● Exercise brief
Reproduce word for word, from the entries below, the line with "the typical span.", the line with "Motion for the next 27", and every line between them, and nothing more.

● Data shown

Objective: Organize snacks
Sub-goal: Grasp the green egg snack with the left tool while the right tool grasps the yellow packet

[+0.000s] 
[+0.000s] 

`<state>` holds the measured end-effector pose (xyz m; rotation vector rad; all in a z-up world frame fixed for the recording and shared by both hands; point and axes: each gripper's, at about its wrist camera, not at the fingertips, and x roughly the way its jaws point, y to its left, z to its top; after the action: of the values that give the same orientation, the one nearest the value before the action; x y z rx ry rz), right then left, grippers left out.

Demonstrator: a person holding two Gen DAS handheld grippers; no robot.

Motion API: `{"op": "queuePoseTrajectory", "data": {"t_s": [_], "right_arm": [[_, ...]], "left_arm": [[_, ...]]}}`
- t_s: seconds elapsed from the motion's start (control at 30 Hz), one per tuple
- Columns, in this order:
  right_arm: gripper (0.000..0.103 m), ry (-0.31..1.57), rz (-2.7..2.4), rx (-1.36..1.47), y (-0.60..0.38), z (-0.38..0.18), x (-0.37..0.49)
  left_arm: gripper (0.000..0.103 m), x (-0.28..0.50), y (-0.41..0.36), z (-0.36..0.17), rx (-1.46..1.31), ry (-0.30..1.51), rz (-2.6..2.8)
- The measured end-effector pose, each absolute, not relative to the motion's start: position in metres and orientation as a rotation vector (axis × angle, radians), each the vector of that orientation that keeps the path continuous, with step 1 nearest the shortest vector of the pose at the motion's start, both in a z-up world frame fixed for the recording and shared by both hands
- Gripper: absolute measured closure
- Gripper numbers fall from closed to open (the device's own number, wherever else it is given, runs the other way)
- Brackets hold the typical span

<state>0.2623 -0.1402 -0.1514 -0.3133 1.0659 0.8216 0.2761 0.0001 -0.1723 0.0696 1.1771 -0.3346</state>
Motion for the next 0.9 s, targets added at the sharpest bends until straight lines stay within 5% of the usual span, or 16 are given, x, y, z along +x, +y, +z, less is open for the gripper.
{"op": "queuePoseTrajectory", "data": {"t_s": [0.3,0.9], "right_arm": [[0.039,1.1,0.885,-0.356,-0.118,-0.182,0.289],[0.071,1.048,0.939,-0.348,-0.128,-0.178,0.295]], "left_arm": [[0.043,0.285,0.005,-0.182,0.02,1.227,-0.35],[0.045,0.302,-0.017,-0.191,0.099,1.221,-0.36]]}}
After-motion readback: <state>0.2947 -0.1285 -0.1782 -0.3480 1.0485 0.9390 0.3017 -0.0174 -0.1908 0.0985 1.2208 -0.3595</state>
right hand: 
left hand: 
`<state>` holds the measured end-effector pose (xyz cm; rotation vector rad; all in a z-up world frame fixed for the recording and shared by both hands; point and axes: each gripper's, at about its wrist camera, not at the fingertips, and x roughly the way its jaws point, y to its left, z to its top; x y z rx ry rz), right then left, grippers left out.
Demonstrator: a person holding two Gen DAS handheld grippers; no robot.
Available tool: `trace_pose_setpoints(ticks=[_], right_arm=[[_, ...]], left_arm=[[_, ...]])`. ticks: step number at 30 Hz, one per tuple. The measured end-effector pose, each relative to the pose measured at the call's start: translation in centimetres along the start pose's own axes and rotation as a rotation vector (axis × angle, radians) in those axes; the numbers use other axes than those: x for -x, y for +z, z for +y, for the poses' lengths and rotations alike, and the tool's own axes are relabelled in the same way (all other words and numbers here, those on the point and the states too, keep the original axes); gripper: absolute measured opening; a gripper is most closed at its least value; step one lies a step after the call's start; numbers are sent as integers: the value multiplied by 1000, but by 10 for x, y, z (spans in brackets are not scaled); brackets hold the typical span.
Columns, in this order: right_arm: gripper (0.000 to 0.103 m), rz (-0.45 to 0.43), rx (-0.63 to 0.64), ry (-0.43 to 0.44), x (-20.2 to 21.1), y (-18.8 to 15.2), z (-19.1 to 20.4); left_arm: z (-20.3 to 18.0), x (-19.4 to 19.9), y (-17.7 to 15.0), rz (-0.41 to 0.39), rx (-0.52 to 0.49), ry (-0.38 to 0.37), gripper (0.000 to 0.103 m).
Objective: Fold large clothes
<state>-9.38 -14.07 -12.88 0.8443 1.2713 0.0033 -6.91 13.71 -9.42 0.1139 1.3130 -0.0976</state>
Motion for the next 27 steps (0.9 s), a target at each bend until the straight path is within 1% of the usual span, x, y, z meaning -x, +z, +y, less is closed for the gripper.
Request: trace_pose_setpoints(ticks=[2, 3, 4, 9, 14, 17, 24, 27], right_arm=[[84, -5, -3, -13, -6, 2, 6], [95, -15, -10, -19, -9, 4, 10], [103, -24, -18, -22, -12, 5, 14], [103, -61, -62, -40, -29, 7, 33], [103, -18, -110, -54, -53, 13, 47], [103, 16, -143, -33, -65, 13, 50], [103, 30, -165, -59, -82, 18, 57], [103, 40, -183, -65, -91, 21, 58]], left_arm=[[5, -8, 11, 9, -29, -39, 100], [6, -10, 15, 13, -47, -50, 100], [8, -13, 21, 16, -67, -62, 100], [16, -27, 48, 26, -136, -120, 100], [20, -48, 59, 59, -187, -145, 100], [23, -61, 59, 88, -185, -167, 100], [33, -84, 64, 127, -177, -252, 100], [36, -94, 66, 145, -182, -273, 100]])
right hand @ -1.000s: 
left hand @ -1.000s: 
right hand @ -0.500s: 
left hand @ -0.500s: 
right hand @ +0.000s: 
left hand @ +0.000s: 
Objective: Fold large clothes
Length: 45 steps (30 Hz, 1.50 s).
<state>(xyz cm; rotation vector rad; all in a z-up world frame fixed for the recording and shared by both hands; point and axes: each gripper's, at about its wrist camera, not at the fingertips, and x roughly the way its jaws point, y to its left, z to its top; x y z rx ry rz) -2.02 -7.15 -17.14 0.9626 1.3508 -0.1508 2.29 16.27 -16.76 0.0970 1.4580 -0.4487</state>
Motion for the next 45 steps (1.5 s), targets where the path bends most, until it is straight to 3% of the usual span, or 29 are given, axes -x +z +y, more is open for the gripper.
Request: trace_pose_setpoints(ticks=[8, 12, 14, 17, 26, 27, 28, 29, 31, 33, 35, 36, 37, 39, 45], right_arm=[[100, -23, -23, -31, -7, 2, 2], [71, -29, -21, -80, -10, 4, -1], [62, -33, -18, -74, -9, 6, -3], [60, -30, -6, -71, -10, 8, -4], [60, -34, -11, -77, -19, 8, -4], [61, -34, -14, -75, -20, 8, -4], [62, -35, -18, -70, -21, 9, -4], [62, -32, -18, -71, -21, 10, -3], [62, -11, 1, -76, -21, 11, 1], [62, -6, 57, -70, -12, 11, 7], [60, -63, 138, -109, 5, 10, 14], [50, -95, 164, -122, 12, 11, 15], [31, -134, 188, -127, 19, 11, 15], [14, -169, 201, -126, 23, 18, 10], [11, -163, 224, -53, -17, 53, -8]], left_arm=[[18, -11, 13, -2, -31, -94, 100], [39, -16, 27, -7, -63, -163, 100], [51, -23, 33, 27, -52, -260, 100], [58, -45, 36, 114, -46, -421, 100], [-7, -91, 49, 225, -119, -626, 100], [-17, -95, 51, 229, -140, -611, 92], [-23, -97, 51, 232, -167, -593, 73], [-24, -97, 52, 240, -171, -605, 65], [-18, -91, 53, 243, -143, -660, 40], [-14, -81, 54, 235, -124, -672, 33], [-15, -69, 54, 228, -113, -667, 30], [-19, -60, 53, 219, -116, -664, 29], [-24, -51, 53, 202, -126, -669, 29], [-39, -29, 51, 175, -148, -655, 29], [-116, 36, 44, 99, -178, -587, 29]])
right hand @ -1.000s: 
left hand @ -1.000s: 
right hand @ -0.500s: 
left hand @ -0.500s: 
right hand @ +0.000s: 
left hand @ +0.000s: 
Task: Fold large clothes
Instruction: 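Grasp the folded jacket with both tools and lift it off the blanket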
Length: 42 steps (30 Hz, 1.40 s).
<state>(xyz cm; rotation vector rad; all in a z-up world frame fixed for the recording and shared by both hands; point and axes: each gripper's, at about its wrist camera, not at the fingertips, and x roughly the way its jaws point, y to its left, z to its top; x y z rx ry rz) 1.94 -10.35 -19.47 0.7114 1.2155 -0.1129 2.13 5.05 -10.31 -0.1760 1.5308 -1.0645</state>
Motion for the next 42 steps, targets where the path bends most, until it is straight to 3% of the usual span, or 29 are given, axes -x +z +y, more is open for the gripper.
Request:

● Solution to this task
Available tool: `trace_pose_setpoints(ticks=[_], right_arm=[[_, ...]], left_arm=[[_, ...]])`. ticks: step number at 30 Hz, one per tuple. The measured end-effector pose, each relative to the pose measured at the call's start: translation in centimetres along the start pose's own axes and rotation as a rotation vector (axis × angle, radians) in those axes; the numbers use other axes than those: x for -x, y for +z, z for +y, for the poses' lengths and rotations alike, and the tool's own axes are relabelled in the same way (all other words and numbers here, those on the point and the states too, keep the original axes); gripper: absolute measured opening; a gripper is most closed at its least value; step one lies a step after the call's start; numbers are sent as integers: the value multiplied by 1000, but by 10 for x, y, z (spans in brackets are not scaled); brackets hold the typical span.
Columns, in this order: right_arm: gripper (0.000 to 0.103 m), rz (-0.45 to 0.43), rx (-0.63 to 0.64), ry (-0.43 to 0.44), x (-20.2 to 21.1), y (-18.8 to 15.2), z (-19.1 to 20.4); left_arm: z (-20.3 to 18.0), x (-19.4 to 19.9), y (-17.7 to 15.0), rz (-0.41 to 0.39), rx (-0.52 to 0.49), ry (-0.38 to 0.37), gripper (0.000 to 0.103 m).
Objective: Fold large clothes
<state>-9.38 -14.07 -12.88 0.8443 1.2713 0.0033 -6.91 13.71 -9.42 0.1139 1.3130 -0.0976</state>
Motion for the next 27 steps (0.9 s), a target at each bend until the straight path is within 1% of the usual span, x, y, z meaning -x, +z, +y, less is closed for the gripper.

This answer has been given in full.